米国の非営利バイオサイエンス研究所「アレン研究所」は、創設者である故ポール・アレン氏(マイクロソフト共同創業者)の遺志を受け継ぎ、新たなブランドアイデンティティを発表した。従来のロゴは機能的であったが、デザイナーのネビル・ブロディ氏は「ブランドはプラットフォームであるべき」との考えのもと、従来の垂直的なロゴ中心のアプローチを覆す斬新なビジュアル言語を構築した。

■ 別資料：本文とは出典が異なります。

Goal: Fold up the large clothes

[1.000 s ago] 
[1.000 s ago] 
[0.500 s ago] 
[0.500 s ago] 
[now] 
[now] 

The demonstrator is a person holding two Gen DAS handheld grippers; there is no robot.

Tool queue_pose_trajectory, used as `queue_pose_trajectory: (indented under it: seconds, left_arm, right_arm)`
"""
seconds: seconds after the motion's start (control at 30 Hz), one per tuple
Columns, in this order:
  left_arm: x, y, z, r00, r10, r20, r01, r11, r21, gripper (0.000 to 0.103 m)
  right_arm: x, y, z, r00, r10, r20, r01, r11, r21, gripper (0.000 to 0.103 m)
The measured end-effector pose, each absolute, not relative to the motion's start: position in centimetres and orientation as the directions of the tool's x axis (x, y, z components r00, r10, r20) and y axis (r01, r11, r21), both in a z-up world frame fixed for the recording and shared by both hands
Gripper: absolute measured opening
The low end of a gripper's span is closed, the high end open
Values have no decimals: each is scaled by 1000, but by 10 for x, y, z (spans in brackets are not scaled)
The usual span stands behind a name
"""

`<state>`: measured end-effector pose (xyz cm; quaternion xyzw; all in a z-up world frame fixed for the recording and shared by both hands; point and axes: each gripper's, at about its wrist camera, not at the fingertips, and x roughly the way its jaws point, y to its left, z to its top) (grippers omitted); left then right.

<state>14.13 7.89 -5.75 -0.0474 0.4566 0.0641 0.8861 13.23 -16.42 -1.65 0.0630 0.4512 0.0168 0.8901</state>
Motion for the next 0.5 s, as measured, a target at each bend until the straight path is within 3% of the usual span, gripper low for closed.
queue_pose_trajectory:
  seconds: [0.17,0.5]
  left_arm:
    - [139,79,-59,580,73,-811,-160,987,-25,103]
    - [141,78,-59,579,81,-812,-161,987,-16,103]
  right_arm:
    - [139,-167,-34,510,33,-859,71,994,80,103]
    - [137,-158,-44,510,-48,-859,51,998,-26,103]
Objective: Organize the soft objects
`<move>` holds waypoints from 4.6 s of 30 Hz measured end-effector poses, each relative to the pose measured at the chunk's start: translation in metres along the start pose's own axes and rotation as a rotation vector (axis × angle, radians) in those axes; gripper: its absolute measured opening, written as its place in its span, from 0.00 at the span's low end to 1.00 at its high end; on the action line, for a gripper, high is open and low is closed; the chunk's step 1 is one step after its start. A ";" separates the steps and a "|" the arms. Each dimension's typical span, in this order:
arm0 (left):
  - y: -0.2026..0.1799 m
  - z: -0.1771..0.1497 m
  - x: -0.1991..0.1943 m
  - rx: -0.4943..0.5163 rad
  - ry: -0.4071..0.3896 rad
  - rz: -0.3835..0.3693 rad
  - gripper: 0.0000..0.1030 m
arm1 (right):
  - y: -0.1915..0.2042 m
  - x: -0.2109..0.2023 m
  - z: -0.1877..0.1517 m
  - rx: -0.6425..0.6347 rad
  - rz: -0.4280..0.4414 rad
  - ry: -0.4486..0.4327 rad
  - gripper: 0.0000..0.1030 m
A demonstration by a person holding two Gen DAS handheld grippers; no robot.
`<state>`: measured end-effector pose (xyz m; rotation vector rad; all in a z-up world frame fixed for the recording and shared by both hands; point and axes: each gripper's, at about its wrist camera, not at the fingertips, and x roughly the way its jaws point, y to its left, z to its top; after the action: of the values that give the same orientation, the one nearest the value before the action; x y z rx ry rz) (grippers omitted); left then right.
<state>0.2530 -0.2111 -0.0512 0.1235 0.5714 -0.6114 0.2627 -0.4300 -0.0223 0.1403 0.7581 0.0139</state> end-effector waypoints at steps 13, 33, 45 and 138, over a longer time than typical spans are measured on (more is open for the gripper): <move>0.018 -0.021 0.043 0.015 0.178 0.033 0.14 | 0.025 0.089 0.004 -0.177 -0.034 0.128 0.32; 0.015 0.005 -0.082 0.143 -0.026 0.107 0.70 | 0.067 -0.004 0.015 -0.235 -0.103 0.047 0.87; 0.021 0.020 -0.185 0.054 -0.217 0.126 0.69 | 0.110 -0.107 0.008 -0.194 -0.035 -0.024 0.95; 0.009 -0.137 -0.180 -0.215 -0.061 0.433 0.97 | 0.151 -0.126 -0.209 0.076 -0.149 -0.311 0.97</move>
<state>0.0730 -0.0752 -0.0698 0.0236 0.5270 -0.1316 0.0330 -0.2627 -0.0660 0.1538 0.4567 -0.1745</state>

ブロディ氏は、ブランド要素間の階層を崩し、まず一貫性と柔軟性を備えたビジュアル言語を確立。その後、その文法を基にロゴを自然に発展させる手法を採用した。彼は「正しいビジュアル文法を定義し、それを崩さないスケーリング方法を見つける」と語る。
アレン研究所とは
アレン研究所は2003年、ポール・アレン氏とその妹ジョディ・アレン氏によって設立された。当初は脳研究を専門とする研究所であったが、現在は中毒、がん、長期COVID、疾患など幅広い分野を対象としたマルチラボの研究機関へと成長。昨年には3,400万以上の脳細胞データを含む初のデータベースをリリースし、その研究成果とツールはオープンソースとして広く共有されている。
「彼らは新たな知識の連鎖の始まりに位置している」とブロディ氏は指摘。この洞察が、新しいブランドアイデンティティの構築に大きな影響を与えた。研究所のリーダーや従業員へのインタビューを通じて、大胆さやリスクを恐れない姿勢といった共有価値が明らかになり、その結果、鮮やかで流動的なブランドアイデンティティが生まれた。
新しいロゴとカラーパレット
新しいロゴは、研究所の「開放性」と「発見」という哲学を象徴するデザインとなっている。円形のレンズをモチーフに、小文字の「a」をくり抜いた形状(企業的な印象を避けるため大文字ではなく小文字を採用)と、研究所のチーム間のつながりを表すスラッシュマークで構成されている。また、ロゴと共に使用されるワードマークは、小文字で「allen institute」と表記される。
カラーパレットは、研究所の活力とエネルギーを象徴するために、従来のバイオサイエンス業界で一般的な保守的な青や緑ではなく、多様性を重視した構成となっている。ベースカラーは黒、白、グレーで、その上に科学や医療ブランドで見られる色合いを鮮やかにしたマゼンタ、バイオレット、ティール(手術着のような色合い)を主要カラーとして採用。さらに、明るい黄色、電気グリーン、ネオンピンクといったアクセントカラーが、ブランドの個性を際立たせている。
ブロディ氏は、英国のパンク雑誌『The Face』のアートディレクターを務めた経験から、印刷物の原則がブランドの柔軟性を高めると語る。具体的には、ホワイトスペースの活用や、ビューワーを没入させる編集写真の起用などが挙げられる。
デザインの背景にある哲学
ブロディ氏のアプローチは、単なる見た目の刷新にとどまらない。研究所のミッションである「知識の共有と発見」をビジュアルで表現することで、ブランドが単なるシンボルではなく、活動のプラットフォームとなることを目指した。この新しいアイデンティティは、研究所の未来に向けた第一歩として位置づけられている。